A sanção da lei que aumenta a pena para crimes cometidos contra mulheres com o uso de inteligência artificial (IA) representa um avanço na tentativa de coibir formas de violência intensificadas pela tecnologia. Contudo, especialistas apontam que o despreparo do Judiciário para lidar com provas digitais e a ausência de uma regulação robusta das redes sociais podem dificultar a efetiva aplicação da nova norma. A percepção é de que a lei, por si só, não é suficiente para garantir a proteção das mulheres no ambiente digital.
A nova legislação alterou o artigo 147-B do Código Penal, majorando a pena para o crime de violência psicológica contra mulheres quando este envolver o uso de IA ou outras tecnologias capazes de alterar imagens e sons. O principal objetivo é combater a disseminação dos chamados deepfakes, técnica utilizada para criar vídeos ou imagens falsas com alta verossimilhança, frequentemente empregados para fins de humilhação e intimidação.
Avanço Legislativo e Desafios na Aplicação
Pedro Porto, advogado criminalista, considera a nova lei uma “importante adaptação do Direito Penal aos crimes emergentes e à sofisticação das formas de violência psicológica de gênero no ambiente digital”. Ele também destaca a consonância do dispositivo com tratados internacionais de proteção à mulher. No entanto, Porto ressalta que a falta de regulamentação das plataformas digitais pode ser um obstáculo, mas o maior desafio reside no despreparo dos órgãos de investigação e acusação para o tratamento de provas digitais, como a preservação da cadeia de custódia e a compreensão técnica da produção de deepfakes.
Mariana Félix, advogada criminalista, compartilha da visão sobre o esforço de adaptação do Direito, mas enfatiza que a segurança das mulheres no ambiente digital demandará um conjunto de medidas, incluindo políticas públicas de educação midiática, suporte psicológico às vítimas e o fortalecimento da perícia estatal. Para Félix, a criminalização isolada não é suficiente.
Críticas e Perspectivas sobre a Eficácia da Lei
Mariani Bortolotti Fiumari, advogada criminalista e professora de Direito Penal, avalia que a lei foi uma resposta “rápida e fácil” ao aumento de casos, mas questiona a criminalização como a forma mais eficaz de impedir tais práticas. Ela aponta para as dificuldades investigativas e probatórias, como a identificação de autores no ambiente digital e a complexidade da perícia para comprovar a manipulação por IA.
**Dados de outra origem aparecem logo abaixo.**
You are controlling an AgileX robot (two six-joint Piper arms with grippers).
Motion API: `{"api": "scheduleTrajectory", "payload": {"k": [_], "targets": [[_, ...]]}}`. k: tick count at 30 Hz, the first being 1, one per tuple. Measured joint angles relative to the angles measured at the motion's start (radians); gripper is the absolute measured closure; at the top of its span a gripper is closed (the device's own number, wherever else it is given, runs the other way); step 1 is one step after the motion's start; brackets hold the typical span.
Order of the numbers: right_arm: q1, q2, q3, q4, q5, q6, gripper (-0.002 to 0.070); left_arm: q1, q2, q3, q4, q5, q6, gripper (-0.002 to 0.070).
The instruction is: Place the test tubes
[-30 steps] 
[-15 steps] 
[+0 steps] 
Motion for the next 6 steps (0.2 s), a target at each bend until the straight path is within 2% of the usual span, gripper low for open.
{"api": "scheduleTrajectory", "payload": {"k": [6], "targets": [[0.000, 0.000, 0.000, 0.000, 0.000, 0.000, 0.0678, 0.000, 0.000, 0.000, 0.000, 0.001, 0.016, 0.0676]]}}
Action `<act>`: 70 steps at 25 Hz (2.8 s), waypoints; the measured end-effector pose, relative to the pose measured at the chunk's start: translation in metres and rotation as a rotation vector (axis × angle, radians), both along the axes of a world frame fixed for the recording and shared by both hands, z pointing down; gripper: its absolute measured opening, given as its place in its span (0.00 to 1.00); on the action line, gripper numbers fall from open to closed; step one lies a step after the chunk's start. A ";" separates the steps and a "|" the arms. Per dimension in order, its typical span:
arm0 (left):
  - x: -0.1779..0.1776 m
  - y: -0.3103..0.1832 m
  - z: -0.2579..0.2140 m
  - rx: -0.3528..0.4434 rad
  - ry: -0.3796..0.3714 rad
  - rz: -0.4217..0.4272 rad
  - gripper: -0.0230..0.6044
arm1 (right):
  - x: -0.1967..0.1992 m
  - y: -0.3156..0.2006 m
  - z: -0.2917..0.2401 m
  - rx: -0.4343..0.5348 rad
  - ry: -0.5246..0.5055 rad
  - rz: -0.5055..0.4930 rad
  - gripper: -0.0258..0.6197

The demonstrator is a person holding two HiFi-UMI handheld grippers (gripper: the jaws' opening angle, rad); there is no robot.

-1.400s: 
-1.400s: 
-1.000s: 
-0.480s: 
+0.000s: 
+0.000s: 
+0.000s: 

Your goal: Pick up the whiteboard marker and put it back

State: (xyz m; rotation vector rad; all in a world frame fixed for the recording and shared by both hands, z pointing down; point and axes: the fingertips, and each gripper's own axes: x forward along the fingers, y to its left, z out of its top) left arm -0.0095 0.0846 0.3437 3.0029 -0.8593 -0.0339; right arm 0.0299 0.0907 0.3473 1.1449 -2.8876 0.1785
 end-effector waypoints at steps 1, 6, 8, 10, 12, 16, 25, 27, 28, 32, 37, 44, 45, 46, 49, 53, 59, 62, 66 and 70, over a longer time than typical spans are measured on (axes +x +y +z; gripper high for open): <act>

O criminalista Alberto Zacharias Toron critica a aprovação da lei, classificando-a como mais um capítulo do populismo penal. Ele argumenta que existem outras formas de coibir crimes além do aumento de penas e que medidas educativas e preventivas seriam mais eficazes. Toron vê a nova lei como um mero simbolismo do Direito Penal, sem efetividade prática.
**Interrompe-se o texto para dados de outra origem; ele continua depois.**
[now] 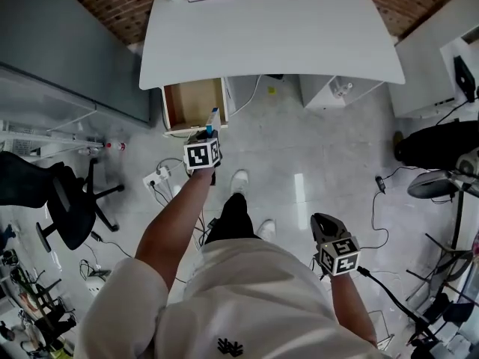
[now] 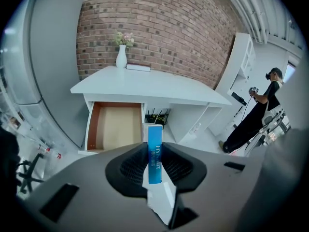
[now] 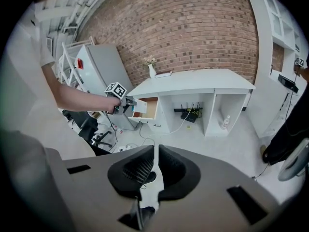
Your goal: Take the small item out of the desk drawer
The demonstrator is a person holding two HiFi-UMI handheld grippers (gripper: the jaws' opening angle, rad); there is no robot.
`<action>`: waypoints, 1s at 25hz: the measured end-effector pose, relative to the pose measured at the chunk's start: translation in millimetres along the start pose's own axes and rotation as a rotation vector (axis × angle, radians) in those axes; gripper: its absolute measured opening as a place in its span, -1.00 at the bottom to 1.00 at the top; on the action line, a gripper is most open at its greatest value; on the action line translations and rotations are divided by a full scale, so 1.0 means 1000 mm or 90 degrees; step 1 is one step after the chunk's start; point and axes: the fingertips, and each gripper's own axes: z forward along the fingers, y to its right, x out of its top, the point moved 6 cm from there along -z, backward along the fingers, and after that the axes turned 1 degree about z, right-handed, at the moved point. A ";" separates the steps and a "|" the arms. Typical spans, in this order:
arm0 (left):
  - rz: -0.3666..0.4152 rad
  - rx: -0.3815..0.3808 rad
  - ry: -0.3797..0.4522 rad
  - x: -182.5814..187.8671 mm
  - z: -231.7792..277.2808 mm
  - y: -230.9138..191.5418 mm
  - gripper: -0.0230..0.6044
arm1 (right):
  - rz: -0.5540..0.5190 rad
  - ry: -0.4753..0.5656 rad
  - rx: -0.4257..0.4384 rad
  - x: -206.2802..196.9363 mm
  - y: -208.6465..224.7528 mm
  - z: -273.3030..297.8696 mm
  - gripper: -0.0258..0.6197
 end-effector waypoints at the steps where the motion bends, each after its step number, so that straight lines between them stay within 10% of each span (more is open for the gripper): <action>1: 0.001 -0.002 0.003 -0.003 -0.009 0.004 -0.61 | -0.007 -0.001 0.003 -0.006 0.000 -0.004 -0.76; 25: -0.002 -0.070 0.069 -0.097 -0.232 0.098 -0.61 | -0.109 0.056 0.079 -0.072 -0.042 -0.085 -0.80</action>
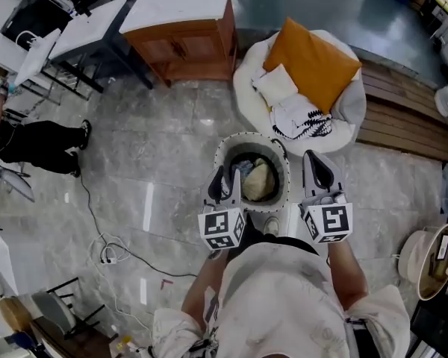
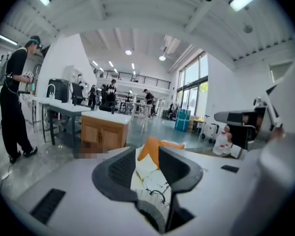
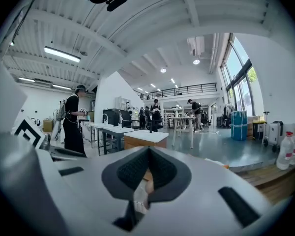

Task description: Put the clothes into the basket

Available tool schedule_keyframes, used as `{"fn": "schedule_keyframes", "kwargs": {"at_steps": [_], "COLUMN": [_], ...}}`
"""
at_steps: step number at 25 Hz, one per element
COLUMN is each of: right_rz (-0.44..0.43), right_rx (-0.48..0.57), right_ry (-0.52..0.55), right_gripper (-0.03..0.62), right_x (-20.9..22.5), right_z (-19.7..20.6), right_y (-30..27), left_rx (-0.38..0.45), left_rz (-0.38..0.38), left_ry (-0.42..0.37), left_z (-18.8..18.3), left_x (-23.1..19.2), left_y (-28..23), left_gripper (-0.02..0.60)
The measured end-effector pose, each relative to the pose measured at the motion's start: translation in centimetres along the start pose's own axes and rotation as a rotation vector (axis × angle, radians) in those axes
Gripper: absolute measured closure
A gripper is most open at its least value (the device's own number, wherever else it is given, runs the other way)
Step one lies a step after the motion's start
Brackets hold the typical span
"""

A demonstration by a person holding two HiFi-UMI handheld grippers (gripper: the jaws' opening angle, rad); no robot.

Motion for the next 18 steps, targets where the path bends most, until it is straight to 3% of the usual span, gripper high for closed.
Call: {"fn": "schedule_keyframes", "kwargs": {"at_steps": [5,18], "right_rz": [0.010,0.011], "right_rx": [0.102,0.285], "right_ry": [0.029,0.033], "right_gripper": [0.606,0.606], "right_x": [0.9,0.9], "right_z": [-4.5,-12.8], "right_y": [0.5,3.1], "left_rx": [0.171,0.464], "left_rz": [-0.032,-0.088], "left_ry": [-0.154,-0.245], "left_z": [-6.5,-18.4], "left_x": [0.9,2.7], "left_y": [2.5,9.2], "left_gripper": [0.439,0.440]}}
Point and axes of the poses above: the fingertips, and each gripper's own axes: y backward along the fingers, x to its right, z out of its underside, the point moved 3 cm from there along y, backward along the fingers, and after that the axes turned 2 degrees about -x, right-handed, at the moved point
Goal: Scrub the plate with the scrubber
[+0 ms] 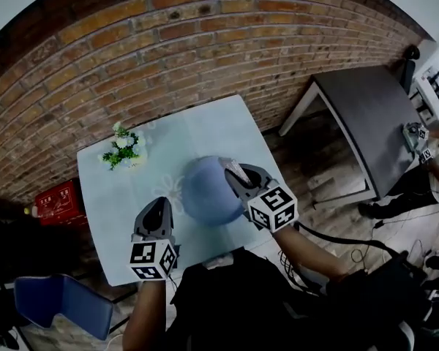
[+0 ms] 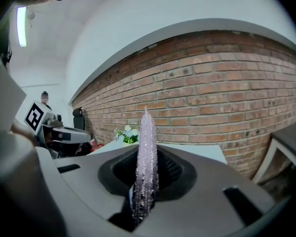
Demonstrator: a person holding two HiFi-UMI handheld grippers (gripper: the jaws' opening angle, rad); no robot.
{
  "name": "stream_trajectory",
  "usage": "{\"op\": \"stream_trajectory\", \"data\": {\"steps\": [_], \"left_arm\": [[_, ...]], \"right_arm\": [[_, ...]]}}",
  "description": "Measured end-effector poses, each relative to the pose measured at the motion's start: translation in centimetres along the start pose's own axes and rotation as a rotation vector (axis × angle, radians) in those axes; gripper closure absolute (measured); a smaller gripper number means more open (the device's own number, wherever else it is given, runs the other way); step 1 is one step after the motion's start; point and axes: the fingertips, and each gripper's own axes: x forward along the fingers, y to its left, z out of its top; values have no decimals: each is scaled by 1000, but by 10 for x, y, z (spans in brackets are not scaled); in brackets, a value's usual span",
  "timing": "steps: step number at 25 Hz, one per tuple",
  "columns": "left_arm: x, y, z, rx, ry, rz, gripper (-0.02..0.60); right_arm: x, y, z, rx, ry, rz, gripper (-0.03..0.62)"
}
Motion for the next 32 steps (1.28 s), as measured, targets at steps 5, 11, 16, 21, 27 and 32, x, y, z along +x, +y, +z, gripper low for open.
{"op": "stream_trajectory", "data": {"steps": [5, 11, 16, 21, 27, 32], "left_arm": [[6, -5, -20, -38, 19, 75, 569], [14, -5, -46, -93, 35, 172, 571], [17, -3, -71, -121, 74, 237, 571], [24, 7, -99, -134, 106, 306, 569], [31, 18, -115, -174, 109, 326, 568], [37, 15, -129, -213, 127, 305, 564]], "right_arm": [[19, -5, -21, -81, 65, 115, 530], [39, -9, -39, -134, 109, 234, 530], [57, 3, -67, -156, 184, 354, 530], [79, 17, -92, -172, 255, 458, 530], [100, 40, -118, -232, 347, 590, 530], [110, 50, -142, -251, 431, 671, 530]]}}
Raquel Mesquita, criminalista, ressalta que o surgimento de novas leis penais “de acordo com o tema da vez” nem sempre produz o efeito desejado e que a violência contra a mulher continua a crescer apesar do aumento de punições nos últimos anos. Ela defende um conjunto robusto de medidas, incluindo a participação da sociedade, escolas e empresas no combate à misoginia.
Jenifer Moraes, doutoranda em Direito Penal, considera que a lei adiciona problemas a um artigo do Código Penal já existente com falhas de construção, gerando dubiedade interpretativa e aumentando as dificuldades práticas já enfrentadas.
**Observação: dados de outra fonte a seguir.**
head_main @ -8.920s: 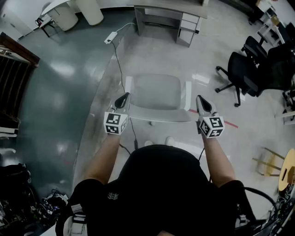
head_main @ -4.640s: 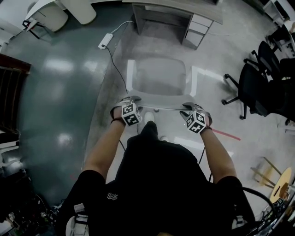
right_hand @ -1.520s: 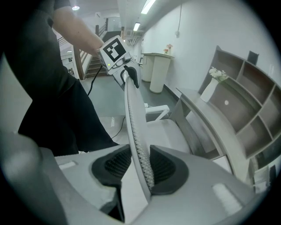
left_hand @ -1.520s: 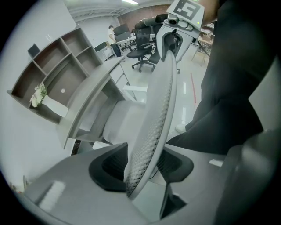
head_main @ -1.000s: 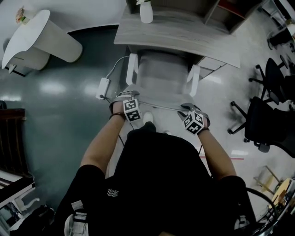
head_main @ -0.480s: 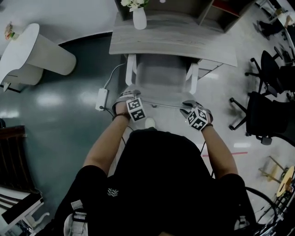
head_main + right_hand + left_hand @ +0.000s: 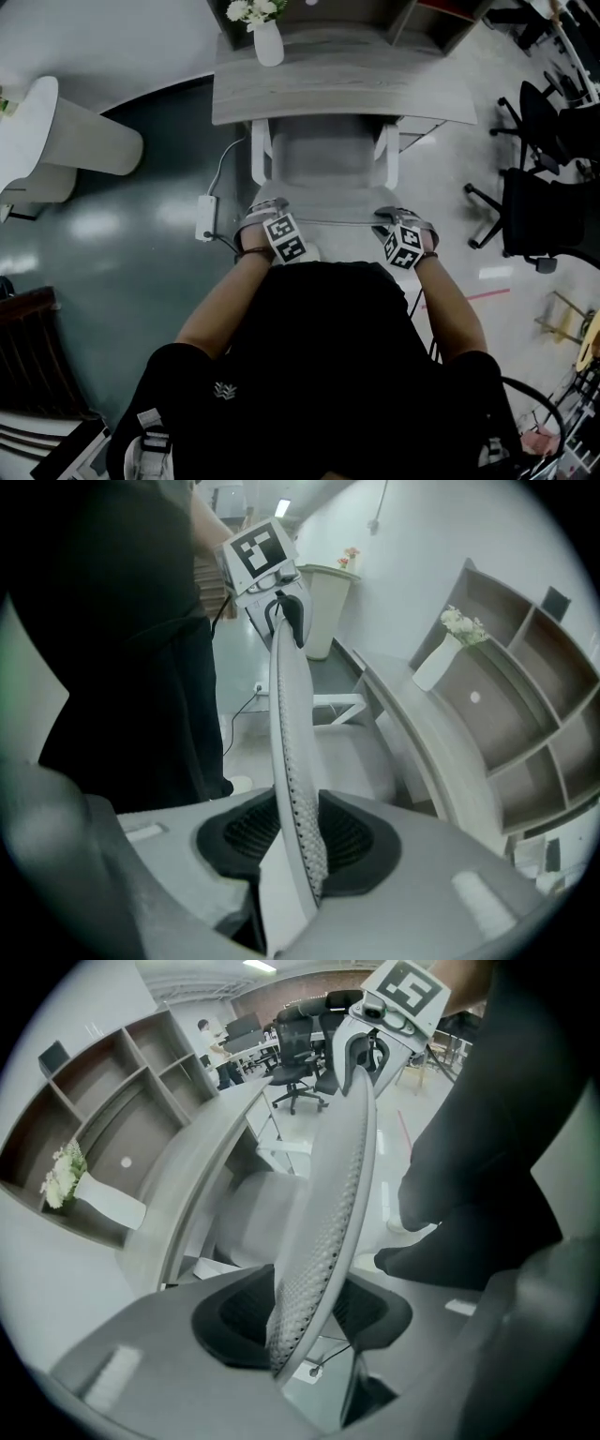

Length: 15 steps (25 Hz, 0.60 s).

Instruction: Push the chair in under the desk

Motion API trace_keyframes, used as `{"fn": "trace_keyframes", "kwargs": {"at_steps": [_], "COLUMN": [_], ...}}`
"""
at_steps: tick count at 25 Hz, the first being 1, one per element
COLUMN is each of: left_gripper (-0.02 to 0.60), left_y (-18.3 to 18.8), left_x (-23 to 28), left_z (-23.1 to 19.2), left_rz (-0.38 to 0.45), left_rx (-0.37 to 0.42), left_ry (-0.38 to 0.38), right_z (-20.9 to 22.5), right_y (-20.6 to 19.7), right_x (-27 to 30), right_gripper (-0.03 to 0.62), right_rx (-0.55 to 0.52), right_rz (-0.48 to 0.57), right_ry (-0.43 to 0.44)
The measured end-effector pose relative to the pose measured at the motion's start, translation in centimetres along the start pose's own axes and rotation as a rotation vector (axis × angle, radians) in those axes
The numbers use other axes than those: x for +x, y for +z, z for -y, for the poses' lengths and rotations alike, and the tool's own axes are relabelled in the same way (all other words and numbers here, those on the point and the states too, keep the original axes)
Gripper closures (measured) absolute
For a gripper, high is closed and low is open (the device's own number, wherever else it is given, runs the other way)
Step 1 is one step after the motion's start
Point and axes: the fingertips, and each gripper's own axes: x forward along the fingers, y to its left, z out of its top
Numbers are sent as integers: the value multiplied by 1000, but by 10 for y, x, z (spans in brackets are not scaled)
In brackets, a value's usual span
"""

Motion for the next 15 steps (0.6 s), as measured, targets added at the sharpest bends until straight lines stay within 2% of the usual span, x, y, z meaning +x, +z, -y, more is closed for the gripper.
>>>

Em suma, a criminalização do uso de IA contra mulheres crime é vista como um passo importante no reconhecimento e na tentativa de punição de novas formas de violência de gênero. No entanto, a efetividade da lei dependerá da superação dos desafios relacionados ao despreparo técnico do sistema de justiça e à necessidade de uma regulação mais abrangente do ambiente digital, além da implementação de políticas públicas de prevenção e suporte às vítimas.